Even without access to the information in such repetitive regions, second generation sequencing technologies are able to detect differences between closely related strains with high sensitivity as they can identify SNP variation across a large fraction of the genome. This has potential as an alternative source of variation to discriminate between different lineages [14]. Such data make use of a much greater proportion of the genome than repeat sequences, and are far better suited to downstream analyses [15], such as the generation of phylogenies. However, very closely related isolates may differ at a scant handful of SNPs [2]. In the first instance, it is important to distinguish those strains that constitute a single outbreak from other co-circulating conspecific bacteria, which can be difficult when there is little extant variation to detect. For instance, a recent TB outbreak in British Columbia was found to be composed of two independent lineages spreading concurrently using genomic data, where analysis of tandem repeats had indicated the isolates were clonal [14]. Similarly, genomic analysis of a methicillin-resistant S. aureus outbreak in a UK hospital was able to discriminate between outbreak and non-outbreak strains that were genetically indistinguishable by conventional methods [16].

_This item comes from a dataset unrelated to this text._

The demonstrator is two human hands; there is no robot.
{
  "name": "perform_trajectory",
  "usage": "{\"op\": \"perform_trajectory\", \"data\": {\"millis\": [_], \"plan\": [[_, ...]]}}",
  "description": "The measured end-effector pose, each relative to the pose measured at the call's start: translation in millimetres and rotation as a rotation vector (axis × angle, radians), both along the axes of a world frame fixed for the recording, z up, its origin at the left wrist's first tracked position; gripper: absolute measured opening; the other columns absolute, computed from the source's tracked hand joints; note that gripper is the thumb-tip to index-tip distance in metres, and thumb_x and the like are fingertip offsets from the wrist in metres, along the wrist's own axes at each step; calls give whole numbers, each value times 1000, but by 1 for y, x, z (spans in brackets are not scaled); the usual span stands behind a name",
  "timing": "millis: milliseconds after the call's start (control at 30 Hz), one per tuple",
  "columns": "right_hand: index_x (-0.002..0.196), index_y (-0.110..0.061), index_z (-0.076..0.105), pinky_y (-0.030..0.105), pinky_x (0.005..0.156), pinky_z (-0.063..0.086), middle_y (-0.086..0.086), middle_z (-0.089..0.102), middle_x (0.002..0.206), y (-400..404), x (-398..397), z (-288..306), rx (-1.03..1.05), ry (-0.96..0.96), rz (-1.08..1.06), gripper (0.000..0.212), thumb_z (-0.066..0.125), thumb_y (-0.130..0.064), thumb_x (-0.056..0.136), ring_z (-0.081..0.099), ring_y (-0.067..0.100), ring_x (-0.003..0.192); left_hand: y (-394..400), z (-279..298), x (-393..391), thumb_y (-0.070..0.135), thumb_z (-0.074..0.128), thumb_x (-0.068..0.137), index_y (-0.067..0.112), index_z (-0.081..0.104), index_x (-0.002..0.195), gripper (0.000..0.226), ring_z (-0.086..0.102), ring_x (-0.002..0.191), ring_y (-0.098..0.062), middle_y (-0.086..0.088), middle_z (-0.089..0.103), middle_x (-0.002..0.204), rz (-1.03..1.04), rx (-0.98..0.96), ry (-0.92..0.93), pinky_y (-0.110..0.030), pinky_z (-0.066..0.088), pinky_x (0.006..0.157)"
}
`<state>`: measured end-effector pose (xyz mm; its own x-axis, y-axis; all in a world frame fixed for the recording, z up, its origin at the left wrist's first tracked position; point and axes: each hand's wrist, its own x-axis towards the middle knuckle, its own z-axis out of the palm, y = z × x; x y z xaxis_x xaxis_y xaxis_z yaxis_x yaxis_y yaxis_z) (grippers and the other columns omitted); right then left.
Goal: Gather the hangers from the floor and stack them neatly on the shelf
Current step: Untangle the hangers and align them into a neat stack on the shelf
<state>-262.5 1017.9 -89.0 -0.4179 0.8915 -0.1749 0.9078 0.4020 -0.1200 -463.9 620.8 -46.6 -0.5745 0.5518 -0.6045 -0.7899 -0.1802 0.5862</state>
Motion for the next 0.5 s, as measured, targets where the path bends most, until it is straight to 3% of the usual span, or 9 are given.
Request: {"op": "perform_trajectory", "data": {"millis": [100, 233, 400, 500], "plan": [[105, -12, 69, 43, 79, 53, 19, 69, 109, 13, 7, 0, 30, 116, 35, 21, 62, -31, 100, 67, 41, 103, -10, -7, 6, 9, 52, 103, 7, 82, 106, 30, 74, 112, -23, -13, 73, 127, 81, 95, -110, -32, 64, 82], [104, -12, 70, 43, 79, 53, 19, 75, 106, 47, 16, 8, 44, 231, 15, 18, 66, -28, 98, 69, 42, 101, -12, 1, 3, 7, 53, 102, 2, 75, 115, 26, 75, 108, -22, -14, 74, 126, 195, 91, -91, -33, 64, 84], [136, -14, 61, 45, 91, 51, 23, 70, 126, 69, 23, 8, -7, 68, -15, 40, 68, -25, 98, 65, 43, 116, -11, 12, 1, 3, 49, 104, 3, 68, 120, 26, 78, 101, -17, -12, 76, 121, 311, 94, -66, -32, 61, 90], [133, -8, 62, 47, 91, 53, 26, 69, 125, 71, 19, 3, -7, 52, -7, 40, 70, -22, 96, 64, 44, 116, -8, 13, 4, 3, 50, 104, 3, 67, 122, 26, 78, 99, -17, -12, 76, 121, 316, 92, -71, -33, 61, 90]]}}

Analysing variation within outbreaks requires an even greater level of precision. For instance, the European E. coli O104 : H4 outbreak in 2011 included strains that could be distinguished by just 1 SNP [2]. Under such circumstances, it is necessary to identify polymorphisms with high confidence. Such analysis is often performed through ‘read mapping’: the alignment of large numbers of short sequence reads produced by high-throughput sequencing against a complete reference genome. SNPs can then be called when the consensus of the multiple reads spanning a particular nucleotide specifies a different base to that in the reference sequence. In practice, there is a great deal of variation in the choice of threshold conditions (e.g. minimum depth of coverage, proportion of reads that must agree to call a consensus base) that are used to call SNPs. These have to be optimized to minimize error rates, which must inevitably strike a balance between false-negatives that will deprive us of a genuine signal, or false-positives that exaggerate the amount of SNP variation. Possible sources of such false-positives and -negatives are summarized in table 1.
Table 1.
Summary of the processes that generate variation in genomic alignments in epidemiology. It should be noted that of these, point mutations inherited clonally should form the basis of any phylogenetic analysis.
processes | |
---|---|
true variation | point mutation |
insertions and deletions (tandem repeats/homopolymers, etc) | |
homologous recombination | |
mobile genetic elements | |
false-positives | SNPs generated in vitro |
mapping errors (frequently associated with repeat sequences) | |
systematic sequencing errors | |
‘ectopic’ mapping—reads mapped to paralogous rather than homologous loci in reference. | |
poor filters | |
false-negatives | failure to assemble repetitive regions |
systematic sequencing errors | |
poor filters | |
distantly related reference sequence, such that variants cannot be called throughout the genome |
At present, comparison of independent analyses is complicated by differences in sequencing technology, quality of output data, software and parameter choices. Calling variants by comparison against a reference genome also introduces specific concerns around the choice of reference, of which there are a limited number available. Even if the genome is closely related to the sequenced isolates overall, divergent loci can cause problems. If they are sufficiently different from the sequence reads to preclude mapping in the region, then the method suffers from a loss of specificity through not being able to extract information from the whole genome. However, mobile genetic elements (MGEs) can cause the converse problem, as their ability to introduce paralogous sequence at multiple loci, in conjunction with their highly dynamic nature, can lead to reads being mapped against non-homologous sequence. This leads to a fall in specificity owing to the introduction of false-positive polymorphisms through misalignment.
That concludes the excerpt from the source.